What to produce.
Identify each line below containing the string "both" and copy it.

Supplied material.
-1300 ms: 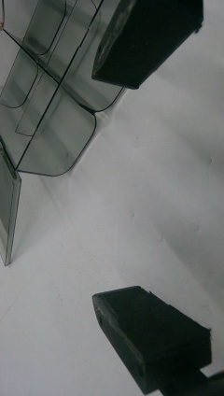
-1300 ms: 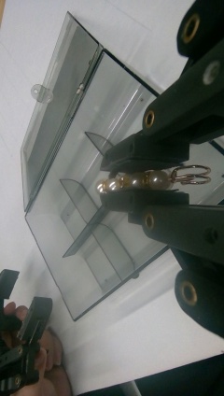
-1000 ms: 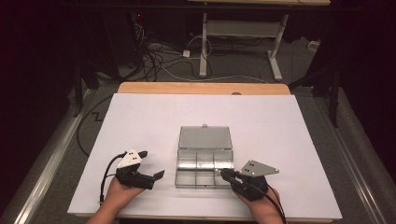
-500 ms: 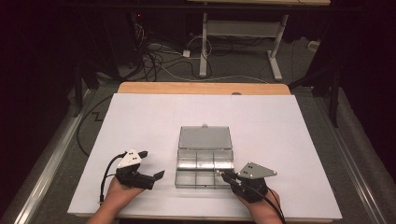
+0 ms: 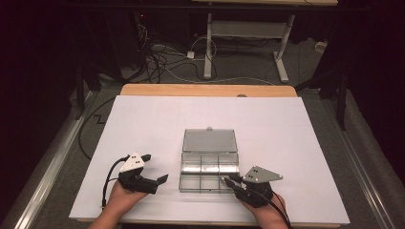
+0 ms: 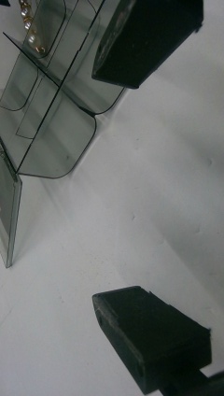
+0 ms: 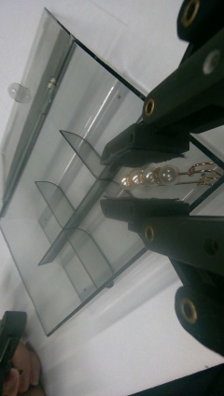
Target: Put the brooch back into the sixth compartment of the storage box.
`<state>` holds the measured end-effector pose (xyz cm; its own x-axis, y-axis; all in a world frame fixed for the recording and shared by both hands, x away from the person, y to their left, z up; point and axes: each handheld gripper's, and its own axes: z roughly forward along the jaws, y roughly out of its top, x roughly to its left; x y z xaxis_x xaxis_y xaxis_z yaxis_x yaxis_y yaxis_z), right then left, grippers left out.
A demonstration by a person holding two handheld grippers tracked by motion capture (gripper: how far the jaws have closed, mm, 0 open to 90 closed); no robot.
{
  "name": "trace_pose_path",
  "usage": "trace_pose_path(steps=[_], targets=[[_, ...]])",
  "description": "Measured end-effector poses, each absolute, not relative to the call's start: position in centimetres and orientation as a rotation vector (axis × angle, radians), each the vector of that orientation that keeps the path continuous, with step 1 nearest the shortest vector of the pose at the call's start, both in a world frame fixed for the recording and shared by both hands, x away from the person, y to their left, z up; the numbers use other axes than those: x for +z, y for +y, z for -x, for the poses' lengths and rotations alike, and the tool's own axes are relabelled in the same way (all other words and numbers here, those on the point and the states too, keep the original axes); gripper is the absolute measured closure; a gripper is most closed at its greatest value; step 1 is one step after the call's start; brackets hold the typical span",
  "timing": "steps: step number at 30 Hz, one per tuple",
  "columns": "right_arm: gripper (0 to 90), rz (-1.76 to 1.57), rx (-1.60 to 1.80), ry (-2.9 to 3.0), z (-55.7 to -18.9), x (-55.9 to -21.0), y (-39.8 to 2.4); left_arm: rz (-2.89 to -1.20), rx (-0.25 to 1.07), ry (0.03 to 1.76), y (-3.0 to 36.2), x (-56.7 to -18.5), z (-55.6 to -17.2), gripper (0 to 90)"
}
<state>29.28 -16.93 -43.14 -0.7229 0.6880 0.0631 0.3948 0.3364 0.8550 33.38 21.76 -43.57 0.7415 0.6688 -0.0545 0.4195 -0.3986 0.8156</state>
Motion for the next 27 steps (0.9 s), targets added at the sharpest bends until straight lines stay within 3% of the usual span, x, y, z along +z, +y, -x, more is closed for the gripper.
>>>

Answer below.
`<state>` holds the measured end-effector pose (xyz cm; its own x-axis, y-axis; all in a world frame fixed for the recording and shared by both hands, x away from the person, y to their left, z up; point and axes: each handheld gripper's, and its own axes: z roughly forward along the jaws, y roughly out of its top, x roughly to its left; x y z xaxis_x xaxis_y xaxis_z yaxis_x yaxis_y yaxis_z), right then left, grippers left out.
  "description": "Measured end-effector poses, each absolute, not relative to the call's start: position in centimetres and orientation as a rotation vector (axis × angle, radians), each the vector of that orientation that keeps the path continuous, with step 1 nearest the shortest vector of the pose at the call's start, both in a world frame fixed for the recording and shared by both hands, x away from the person, y to their left, z up; the numbers use other axes than those: x for +z, y for +y, z for -x, for the poses' lengths and rotations alike, and the tool's own axes are relabelled in the same way (all other words and numbers here, those on the point and the states too, keep the original axes); gripper is the absolute measured closure; a gripper is most closed at its greatest value; step 1 is one step after the call's start; brackets hold the typical span",

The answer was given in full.